TASK PROMPT -> Only the lines from the one containing "Paths use the evenodd fill rule." through the end of the material should be printed, exactly as they appear. Leave out pictures.

INFORMATION GIVEN ->

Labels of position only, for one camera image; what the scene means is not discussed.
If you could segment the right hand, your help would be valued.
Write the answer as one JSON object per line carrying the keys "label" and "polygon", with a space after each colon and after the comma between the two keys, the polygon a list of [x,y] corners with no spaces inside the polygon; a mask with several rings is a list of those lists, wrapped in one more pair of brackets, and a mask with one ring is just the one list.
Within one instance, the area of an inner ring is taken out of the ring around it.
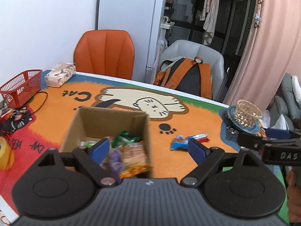
{"label": "right hand", "polygon": [[287,187],[287,207],[290,223],[300,223],[301,221],[301,195],[300,188],[296,185],[295,173],[290,170],[286,177]]}

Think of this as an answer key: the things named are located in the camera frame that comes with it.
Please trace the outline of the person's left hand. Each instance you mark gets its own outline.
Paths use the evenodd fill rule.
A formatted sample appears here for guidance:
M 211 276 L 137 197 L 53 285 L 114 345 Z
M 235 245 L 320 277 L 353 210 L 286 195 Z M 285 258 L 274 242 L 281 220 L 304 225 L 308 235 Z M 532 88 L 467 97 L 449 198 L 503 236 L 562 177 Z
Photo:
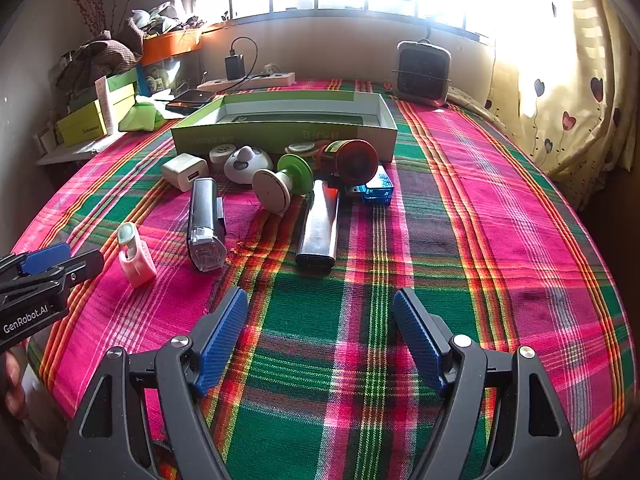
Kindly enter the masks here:
M 18 420 L 23 420 L 28 415 L 26 394 L 22 385 L 23 369 L 20 361 L 11 351 L 3 353 L 6 358 L 4 364 L 4 376 L 6 376 L 6 393 L 4 404 L 9 413 Z

TASK OUTPUT ->
Paths use the evenodd fill rule.
A formatted sample appears here for guidance:
M 211 276 L 137 197 L 53 285 L 114 345 Z
M 235 245 L 320 277 L 353 210 L 286 195 Z M 285 258 L 274 242 L 281 220 L 304 225 L 308 235 Z M 532 88 L 467 97 L 449 198 L 503 236 L 562 177 Z
Photo:
Kindly enter the masks here:
M 18 420 L 23 420 L 28 415 L 26 394 L 22 385 L 23 369 L 20 361 L 11 351 L 3 353 L 6 358 L 4 364 L 4 376 L 6 376 L 6 393 L 4 404 L 9 413 Z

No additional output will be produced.